### ASSIGNMENT
In the records, find every line with the word "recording" and copy it out.

### SOURCE MATERIAL
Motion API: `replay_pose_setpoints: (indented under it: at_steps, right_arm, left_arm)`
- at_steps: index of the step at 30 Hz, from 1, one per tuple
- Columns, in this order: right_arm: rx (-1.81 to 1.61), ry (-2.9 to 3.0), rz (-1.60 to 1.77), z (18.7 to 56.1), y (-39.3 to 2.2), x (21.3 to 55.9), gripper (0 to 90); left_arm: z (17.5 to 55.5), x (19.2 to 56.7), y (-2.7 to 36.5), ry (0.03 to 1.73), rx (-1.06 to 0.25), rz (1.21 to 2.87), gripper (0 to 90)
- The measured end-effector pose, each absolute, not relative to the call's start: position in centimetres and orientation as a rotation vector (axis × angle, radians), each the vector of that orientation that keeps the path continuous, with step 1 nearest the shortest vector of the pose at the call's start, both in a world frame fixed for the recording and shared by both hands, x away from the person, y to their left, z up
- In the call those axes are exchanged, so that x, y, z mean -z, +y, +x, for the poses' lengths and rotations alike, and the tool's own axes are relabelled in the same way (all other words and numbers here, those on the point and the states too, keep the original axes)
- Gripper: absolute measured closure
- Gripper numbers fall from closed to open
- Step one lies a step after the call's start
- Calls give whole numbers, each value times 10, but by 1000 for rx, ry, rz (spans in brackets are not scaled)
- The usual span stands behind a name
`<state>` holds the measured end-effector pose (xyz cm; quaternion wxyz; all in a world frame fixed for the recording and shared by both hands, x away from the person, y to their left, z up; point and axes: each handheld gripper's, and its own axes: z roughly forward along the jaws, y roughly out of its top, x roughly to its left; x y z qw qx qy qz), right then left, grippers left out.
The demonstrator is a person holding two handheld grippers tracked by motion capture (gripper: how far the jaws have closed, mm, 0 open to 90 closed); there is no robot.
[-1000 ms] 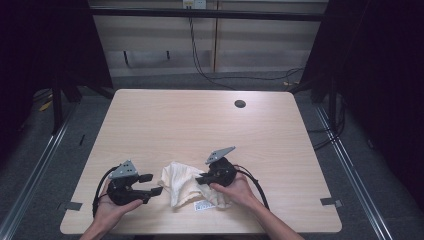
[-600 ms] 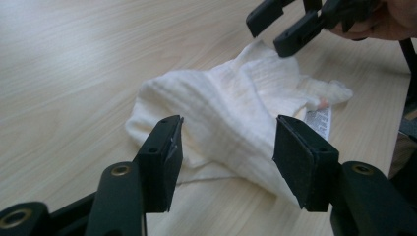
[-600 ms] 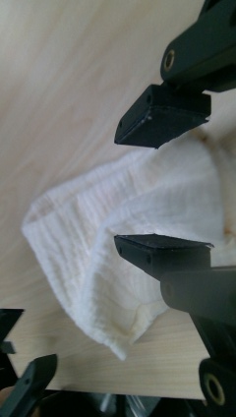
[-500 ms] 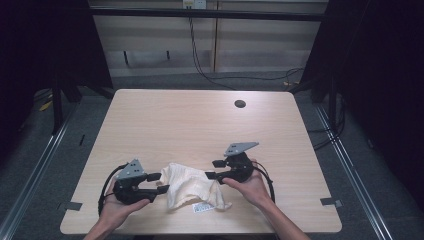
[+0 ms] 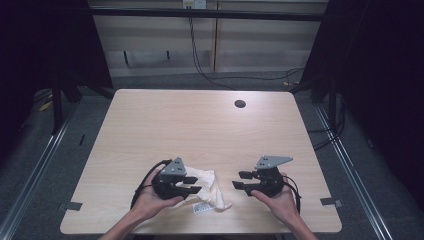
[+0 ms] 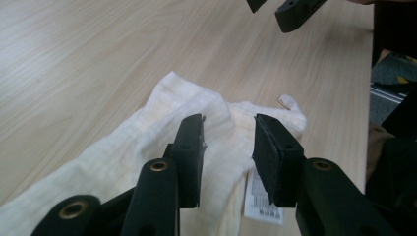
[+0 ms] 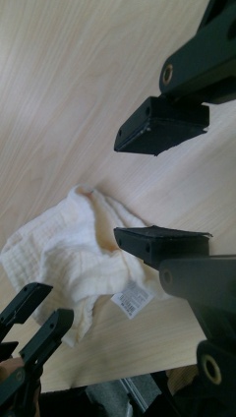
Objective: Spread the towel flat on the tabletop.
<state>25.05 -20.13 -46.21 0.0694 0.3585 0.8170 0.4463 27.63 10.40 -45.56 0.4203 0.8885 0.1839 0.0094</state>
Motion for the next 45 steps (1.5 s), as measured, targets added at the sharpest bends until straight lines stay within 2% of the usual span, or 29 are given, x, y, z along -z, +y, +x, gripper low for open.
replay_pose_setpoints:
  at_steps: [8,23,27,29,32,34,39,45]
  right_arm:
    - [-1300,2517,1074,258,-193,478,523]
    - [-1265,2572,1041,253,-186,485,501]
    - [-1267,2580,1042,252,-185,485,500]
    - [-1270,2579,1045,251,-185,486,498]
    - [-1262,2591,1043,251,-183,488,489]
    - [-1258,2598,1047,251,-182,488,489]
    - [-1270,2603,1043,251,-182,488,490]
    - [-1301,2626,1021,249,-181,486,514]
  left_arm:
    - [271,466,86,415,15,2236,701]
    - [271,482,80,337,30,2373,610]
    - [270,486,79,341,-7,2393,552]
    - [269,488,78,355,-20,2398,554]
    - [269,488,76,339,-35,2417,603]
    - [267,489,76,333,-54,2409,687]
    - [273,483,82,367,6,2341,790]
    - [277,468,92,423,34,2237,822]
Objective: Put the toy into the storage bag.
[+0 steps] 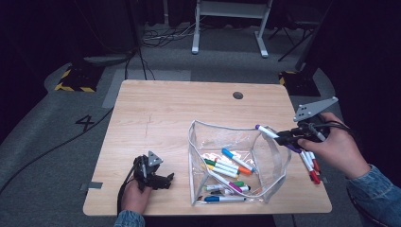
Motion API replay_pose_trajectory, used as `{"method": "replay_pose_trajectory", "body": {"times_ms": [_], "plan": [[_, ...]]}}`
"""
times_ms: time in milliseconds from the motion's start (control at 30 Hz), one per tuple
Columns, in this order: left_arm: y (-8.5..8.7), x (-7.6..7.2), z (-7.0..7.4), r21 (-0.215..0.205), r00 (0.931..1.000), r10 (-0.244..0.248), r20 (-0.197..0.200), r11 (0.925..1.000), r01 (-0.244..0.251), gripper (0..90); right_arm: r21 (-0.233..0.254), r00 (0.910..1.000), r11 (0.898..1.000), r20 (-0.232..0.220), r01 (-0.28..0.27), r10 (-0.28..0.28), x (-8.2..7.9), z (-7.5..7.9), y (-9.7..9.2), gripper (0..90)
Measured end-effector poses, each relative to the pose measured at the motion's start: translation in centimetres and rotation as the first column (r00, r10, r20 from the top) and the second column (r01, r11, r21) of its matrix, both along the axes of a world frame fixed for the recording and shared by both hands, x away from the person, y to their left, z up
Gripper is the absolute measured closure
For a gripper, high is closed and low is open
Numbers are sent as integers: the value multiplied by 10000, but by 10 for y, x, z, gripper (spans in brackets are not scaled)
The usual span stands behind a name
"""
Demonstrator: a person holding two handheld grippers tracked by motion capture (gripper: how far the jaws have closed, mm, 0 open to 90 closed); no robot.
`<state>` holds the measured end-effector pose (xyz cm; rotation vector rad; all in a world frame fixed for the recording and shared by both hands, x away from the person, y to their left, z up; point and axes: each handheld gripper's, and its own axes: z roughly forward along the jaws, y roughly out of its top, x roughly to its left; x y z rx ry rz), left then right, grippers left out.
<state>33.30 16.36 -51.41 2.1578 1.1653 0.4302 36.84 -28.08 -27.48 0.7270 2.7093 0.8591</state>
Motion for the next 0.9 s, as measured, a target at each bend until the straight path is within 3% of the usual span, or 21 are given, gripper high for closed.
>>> {"method": "replay_pose_trajectory", "body": {"times_ms": [133,333,467,633,767,833,867,900], "plan": [[0,0,0,-25,10000,-5,-13,10000,5,0,-188,9975,9975,-220,-677,673,-1,-4,19,771],[-1,1,0,-27,10000,-10,-33,10000,10,0,-665,9828,9811,-444,-1818,1791,-5,-9,46,771],[-1,1,0,-49,10000,-5,-40,10000,5,0,-1005,9692,9653,-756,-2411,2342,-8,-15,60,771],[-1,1,0,-47,10000,-8,-39,10000,8,0,-1576,9563,9461,-1229,-2829,2655,-9,-26,76,771],[-1,1,0,-50,10000,-7,-39,10000,7,0,-2115,9473,9263,-1452,-3117,2856,-9,-35,88,771],[-1,1,0,-49,10000,-7,-38,10000,6,0,-2196,9459,9230,-1481,-3160,2886,-10,-36,91,771],[-1,1,0,-47,10000,-7,-40,10000,6,0,-2438,9402,9104,-1534,-3343,3042,-13,-39,99,771],[-1,1,0,-48,10000,-7,-40,10000,7,0,-2550,9373,9041,-1558,-3430,3117,-14,-39,101,771]]}}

### RESPONSE BOX
- The measured end-effector pose, each absolute, not relative to the call's start: position in centimetres and orientation as a rotation vector (axis × angle, radians), each the vector of that orientation that keeps the path continuous, with step 1 nearest the shortest vector of the pose at the call's start, both in a world frame fixed for the recording and shared by both hands, x away from the person, y to their left, z up
`<state>` holds the measured end-effector pose (xyz cm; quaternion wxyz; all in a world frame fixed for the recording and shared by both hands, x away from the person, y to their left, z up; point and axes: each handheld gripper's, and its own axes: z roughly forward along the jaws, y roughly out of its top, x roughly to its left; x y z qw qx qy qz), right then left, grippers left out.
Measured end-effector poses, each relative to the pose measured at the motion's start: translation in centimetres and rotation as the first column (r00, r10, r20 from the top) and the second column (r01, r11, r21) of its matrix, both along the axes of a world frame fixed for the recording and shared by both hands, x away from the person, y to their left, z up
`<state>` holds the measured end-effector pose (xyz cm; rotation vector rad; all in a world frame fixed for the recording and shared by both hands, x away from the person, y to their left, z up; point and axes: each handheld gripper's, and its own axes: z roughly forward along the jaws, y roughly out of its top, x roughly to its left; x y z rx ry rz), left then right, grippers left out.

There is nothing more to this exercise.